DATASET EXCERPTS:

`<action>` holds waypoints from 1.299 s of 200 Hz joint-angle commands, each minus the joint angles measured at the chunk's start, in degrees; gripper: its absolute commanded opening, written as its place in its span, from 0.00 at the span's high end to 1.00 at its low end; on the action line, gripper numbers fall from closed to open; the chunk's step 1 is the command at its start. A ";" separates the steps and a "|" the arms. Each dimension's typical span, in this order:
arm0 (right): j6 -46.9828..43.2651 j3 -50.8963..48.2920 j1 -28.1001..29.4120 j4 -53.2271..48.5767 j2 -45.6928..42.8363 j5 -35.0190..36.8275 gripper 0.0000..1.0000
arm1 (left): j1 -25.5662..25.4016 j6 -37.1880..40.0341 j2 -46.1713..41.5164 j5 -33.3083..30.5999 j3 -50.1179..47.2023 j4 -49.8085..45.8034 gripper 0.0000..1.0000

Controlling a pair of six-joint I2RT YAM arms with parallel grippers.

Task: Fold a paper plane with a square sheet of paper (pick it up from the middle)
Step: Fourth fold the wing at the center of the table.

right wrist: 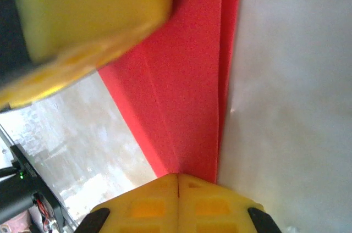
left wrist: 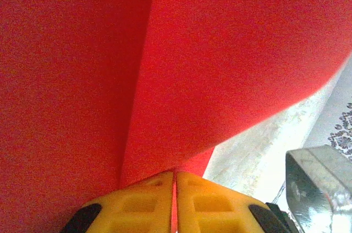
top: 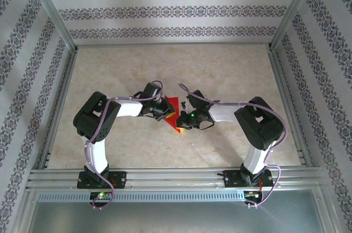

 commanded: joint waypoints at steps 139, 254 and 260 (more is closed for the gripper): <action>-3.93 2.23 -0.26 -2.96 -4.20 4.56 0.95 | 0.03 0.01 3.80 -4.50 -1.38 -9.02 0.91; -9.19 3.27 -0.25 -13.91 4.09 11.50 0.96 | 0.27 13.40 1.67 -2.82 5.63 -11.40 0.85; -9.85 3.42 -0.16 -15.34 4.11 12.72 0.96 | 0.39 14.57 1.68 -2.81 6.27 -11.79 0.84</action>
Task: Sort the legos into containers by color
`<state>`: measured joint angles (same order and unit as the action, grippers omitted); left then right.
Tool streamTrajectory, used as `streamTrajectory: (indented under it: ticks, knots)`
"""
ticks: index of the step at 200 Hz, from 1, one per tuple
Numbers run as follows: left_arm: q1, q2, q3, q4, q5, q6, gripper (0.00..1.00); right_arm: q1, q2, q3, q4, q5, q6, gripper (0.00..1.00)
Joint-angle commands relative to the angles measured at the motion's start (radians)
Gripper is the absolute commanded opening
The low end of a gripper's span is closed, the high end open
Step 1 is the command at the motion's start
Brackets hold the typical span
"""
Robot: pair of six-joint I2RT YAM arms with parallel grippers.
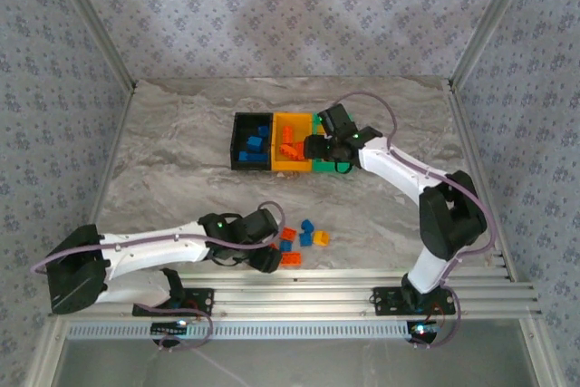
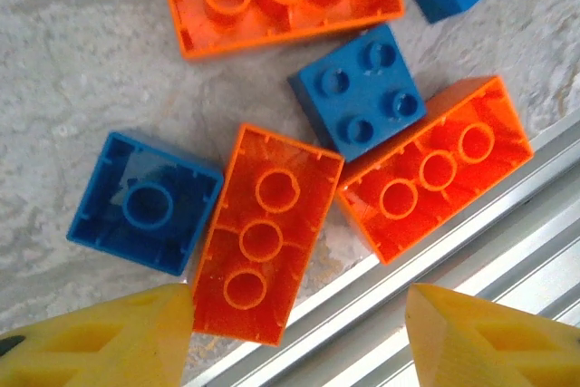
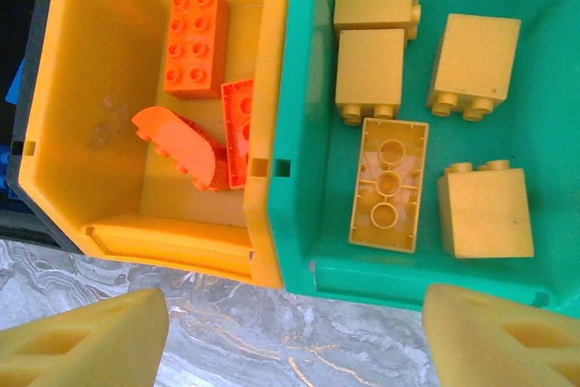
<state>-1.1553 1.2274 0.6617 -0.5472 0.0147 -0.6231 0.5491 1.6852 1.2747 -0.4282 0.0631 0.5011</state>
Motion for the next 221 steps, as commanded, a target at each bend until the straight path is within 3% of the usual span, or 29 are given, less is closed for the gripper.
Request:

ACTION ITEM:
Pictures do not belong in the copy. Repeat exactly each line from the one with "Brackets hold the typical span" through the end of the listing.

RESPONSE:
Brackets hold the typical span
"""
Robot: pair of six-joint I2RT YAM arms with parallel grippers.
<state>-1.1553 1.2274 0.6617 -0.5472 0.0147 -0.6231 0.5491 1.6852 1.2747 -0.4282 0.0631 0.5011</state>
Motion for the next 221 steps, as commanded, a target at each bend until the straight path is within 3% of the usual span, or 29 are given, less is closed for the gripper.
Request:

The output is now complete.